Öcalan’ın 7 Ağustos’ta avukatlarıyla yaptığı son görüşmeye değinen Emekçi, “Sayın Öcalan bu görüşmede ‘Ben çözerim, kendime güveniyorum, çözüm için hazırım. Ancak devlet de, devlet aklı da gereğini yapmalıdır’ dedi. Bir hafta içinde sorunu çözeceğini söylüyor. Ama bu yönde bir şey gelişmedi” dedi. 
 
Emekçi’nin dikkat çektiği bir diğer şey, Öcalan’ın avukatlarıyla 2 Mayıs’ta yaptığı görüşme sonrası verdiği mesajlar.
 
Öcalan’ın o mesajında ‘Derinleştirilmek istenilen Türk-Kürt savaşının önüne geçmek istiyorum’ dediğini hatırlatan Emekçi, “Rojava’ya, Fırat’ın doğusuna yüz binlik bir ordu ile girecekler.

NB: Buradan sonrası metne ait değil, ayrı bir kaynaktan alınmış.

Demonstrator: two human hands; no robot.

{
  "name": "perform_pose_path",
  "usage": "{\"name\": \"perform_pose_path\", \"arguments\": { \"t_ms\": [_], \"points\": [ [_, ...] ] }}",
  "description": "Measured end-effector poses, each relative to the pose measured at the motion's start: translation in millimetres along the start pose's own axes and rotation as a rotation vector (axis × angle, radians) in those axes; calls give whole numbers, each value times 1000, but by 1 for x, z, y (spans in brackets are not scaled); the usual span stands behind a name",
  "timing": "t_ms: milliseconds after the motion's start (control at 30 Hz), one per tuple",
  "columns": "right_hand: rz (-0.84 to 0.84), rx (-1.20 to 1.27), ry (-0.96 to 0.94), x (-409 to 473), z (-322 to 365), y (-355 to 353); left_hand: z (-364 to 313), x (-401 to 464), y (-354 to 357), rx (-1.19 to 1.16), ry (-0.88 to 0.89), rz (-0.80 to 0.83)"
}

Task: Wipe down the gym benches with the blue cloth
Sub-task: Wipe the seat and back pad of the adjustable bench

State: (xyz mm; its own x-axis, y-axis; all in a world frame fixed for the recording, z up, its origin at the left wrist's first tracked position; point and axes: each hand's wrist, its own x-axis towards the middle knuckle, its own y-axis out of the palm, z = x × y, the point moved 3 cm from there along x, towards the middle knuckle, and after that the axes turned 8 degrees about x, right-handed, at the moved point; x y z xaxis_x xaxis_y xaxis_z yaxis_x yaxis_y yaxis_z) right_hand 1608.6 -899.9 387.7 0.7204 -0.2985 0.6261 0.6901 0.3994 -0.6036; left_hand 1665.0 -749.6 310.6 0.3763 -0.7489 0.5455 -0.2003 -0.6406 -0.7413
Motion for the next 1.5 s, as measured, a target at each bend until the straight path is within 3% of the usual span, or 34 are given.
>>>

Karşılarına yüz binlik Kürtlerin kendi askeri güçleri var. Bunları karşı karşıya getirecekler ve iki taraf da bu çatışmada kaybedecek. Türk-Kürt çatışmasının kazananı yok. Sonuçta ne olacak Türkiye daha güçten düşecek, daha bağımlı hale gelecek. Kürtler de güçten düşürülmüş olacak. Plan bu. Sayın Öcalan bunun önüne geçmeye çalışıyor. Demokratik çözüm herkese kazandırıyor. Bunu herkes gözlemledi. 1999 yılından beri yirmi yılda çözüm süreçlerinin ülkeye ne kadar katkı sunduğu, kalkınma sağladığı, işçinin, memurun maaşının arttığı, ne zaman çatışma süreçleri başladığında ise ekonomik krizlerin, yoksullaşmanın olduğunu gözlemliyoruz. Öcalan’ın duruşu ‘kazan kazan’ politikasıdır. Hala da bu çizgidedir. Son barış çağrısı da bu temeldedir. Halklara kazandıracak yaklaşım politika da budur. Komplo da ancak böyle boşa çıkarılabilir” diye konuştu.